• SOURCE MATERIAL

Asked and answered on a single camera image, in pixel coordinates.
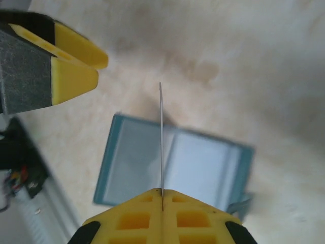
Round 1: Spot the teal leather card holder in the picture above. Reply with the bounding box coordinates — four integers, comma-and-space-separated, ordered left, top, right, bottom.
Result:
93, 113, 256, 222

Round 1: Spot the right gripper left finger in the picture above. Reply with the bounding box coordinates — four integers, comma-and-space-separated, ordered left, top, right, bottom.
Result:
67, 189, 163, 244

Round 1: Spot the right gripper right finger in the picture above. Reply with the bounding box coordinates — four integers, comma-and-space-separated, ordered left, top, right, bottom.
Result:
163, 189, 257, 244

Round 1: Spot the aluminium mounting rail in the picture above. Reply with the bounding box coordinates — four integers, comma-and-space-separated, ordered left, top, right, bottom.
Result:
15, 177, 84, 244

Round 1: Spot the black device with wires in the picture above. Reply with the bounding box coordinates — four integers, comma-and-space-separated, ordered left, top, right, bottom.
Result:
0, 116, 49, 200

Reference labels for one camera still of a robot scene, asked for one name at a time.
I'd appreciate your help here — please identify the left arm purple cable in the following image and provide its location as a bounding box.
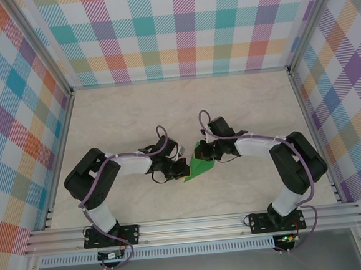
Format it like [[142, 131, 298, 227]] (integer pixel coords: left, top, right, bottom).
[[73, 124, 183, 270]]

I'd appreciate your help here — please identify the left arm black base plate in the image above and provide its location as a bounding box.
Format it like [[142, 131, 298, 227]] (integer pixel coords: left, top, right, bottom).
[[82, 223, 142, 249]]

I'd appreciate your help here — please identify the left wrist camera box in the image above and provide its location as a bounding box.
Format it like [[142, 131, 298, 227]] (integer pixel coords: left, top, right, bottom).
[[155, 134, 188, 162]]

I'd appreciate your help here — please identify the perforated cable tray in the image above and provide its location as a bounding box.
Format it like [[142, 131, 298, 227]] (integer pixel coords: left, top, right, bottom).
[[39, 236, 276, 268]]

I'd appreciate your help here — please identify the aluminium back rail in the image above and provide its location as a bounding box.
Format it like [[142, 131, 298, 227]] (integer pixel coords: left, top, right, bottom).
[[70, 66, 291, 91]]

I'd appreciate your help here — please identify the thin black wire loop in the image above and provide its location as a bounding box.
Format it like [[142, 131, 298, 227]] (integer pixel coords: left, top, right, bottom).
[[214, 154, 238, 163], [150, 170, 170, 185]]

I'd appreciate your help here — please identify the wide aluminium base rail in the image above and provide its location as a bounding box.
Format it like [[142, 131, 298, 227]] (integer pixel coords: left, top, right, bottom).
[[22, 202, 361, 256]]

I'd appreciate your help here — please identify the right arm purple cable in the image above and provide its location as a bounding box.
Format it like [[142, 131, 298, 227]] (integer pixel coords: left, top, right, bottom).
[[197, 100, 322, 261]]

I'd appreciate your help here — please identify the left small circuit board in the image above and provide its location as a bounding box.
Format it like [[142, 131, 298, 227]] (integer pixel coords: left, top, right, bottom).
[[97, 250, 126, 261]]

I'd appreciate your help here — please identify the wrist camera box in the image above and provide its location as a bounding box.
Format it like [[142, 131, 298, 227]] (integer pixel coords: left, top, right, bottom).
[[206, 115, 234, 140], [155, 134, 188, 162]]

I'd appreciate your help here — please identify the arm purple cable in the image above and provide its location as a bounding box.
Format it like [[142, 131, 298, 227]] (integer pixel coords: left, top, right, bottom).
[[197, 100, 322, 261], [73, 124, 183, 270]]

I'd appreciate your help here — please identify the green paper sheet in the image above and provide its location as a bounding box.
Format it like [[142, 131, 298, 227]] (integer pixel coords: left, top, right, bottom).
[[181, 140, 218, 184]]

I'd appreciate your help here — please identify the aluminium frame post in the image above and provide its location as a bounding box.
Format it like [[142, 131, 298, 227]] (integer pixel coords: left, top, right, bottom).
[[1, 0, 75, 101], [281, 0, 348, 74]]

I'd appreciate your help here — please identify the right small circuit board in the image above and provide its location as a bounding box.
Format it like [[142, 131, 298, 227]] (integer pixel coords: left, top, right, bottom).
[[277, 233, 298, 244]]

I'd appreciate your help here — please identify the small circuit board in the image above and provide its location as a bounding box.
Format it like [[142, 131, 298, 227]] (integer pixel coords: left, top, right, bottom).
[[277, 233, 298, 244], [97, 250, 126, 261]]

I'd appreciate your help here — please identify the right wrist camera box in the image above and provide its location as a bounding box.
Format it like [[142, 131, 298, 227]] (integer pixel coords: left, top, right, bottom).
[[206, 115, 234, 140]]

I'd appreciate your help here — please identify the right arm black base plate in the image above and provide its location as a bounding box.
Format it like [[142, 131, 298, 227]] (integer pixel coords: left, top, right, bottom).
[[248, 208, 307, 235]]

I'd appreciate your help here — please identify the aluminium side rail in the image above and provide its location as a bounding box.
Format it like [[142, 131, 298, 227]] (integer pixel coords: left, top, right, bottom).
[[31, 90, 86, 231], [287, 65, 343, 208]]

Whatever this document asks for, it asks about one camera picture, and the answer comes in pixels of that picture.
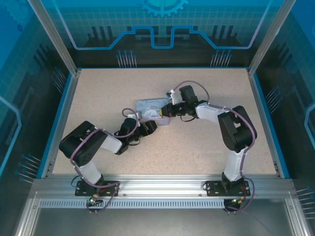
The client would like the aluminium table side rail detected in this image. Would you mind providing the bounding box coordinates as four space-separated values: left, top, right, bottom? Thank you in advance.
45 71 80 178
247 71 282 178

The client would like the aluminium mounting rail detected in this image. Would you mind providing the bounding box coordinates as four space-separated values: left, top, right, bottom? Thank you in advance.
31 174 295 199

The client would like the aluminium frame post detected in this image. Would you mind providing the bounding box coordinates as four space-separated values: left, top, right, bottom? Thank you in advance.
27 0 82 77
247 0 298 77

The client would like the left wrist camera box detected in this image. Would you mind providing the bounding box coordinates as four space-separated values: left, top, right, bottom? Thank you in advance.
134 110 144 127

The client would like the small green LED circuit board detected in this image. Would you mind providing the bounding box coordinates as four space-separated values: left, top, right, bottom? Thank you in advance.
88 194 103 206
230 196 247 205

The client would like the grey slotted cable duct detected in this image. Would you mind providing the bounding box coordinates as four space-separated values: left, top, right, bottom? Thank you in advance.
38 199 226 208

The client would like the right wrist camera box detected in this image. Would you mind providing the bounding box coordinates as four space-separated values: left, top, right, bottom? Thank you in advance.
165 88 182 105

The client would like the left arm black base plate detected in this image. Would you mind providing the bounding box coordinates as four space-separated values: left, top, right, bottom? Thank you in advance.
75 180 121 197

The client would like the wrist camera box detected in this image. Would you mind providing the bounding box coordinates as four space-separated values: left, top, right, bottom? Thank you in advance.
165 88 182 105
134 110 144 127

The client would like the light blue cartoon tin box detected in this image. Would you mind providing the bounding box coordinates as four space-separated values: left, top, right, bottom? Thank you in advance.
136 97 172 126

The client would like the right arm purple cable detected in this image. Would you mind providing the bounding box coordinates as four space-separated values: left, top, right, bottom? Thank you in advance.
171 81 258 213

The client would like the blue table edge strip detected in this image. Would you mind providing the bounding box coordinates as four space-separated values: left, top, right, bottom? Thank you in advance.
252 73 291 179
36 73 74 179

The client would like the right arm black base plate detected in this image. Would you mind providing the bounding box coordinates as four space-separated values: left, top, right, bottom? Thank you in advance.
204 180 252 197

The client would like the grey metal lower shelf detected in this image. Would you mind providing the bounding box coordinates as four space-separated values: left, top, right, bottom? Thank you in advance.
31 207 296 236

• BRIEF
Where the string "Spot" appears in a line of the entries above, return that line.

• THE ANSWER
Round 1: Spot the teal leather card holder in the picture above. Reply with the bounding box coordinates — four integers, comma-and-space-separated, ordered left, top, right, bottom.
Round 1: Spot the right gripper left finger in the picture above. Reply with the bounding box coordinates — four integers, comma-and-space-separated, ordered left, top, right, bottom.
Round 1: Spot the right gripper right finger in the picture above. Reply with the bounding box coordinates — four integers, comma-and-space-separated, ordered left, top, right, bottom.
Round 1: Spot the aluminium mounting rail in the picture above. Reply with the bounding box coordinates — four integers, comma-and-space-separated, ordered left, top, right, bottom.
Round 1: Spot the black device with wires in the picture above. Reply with the bounding box coordinates — four integers, comma-and-space-separated, ordered left, top, right, bottom.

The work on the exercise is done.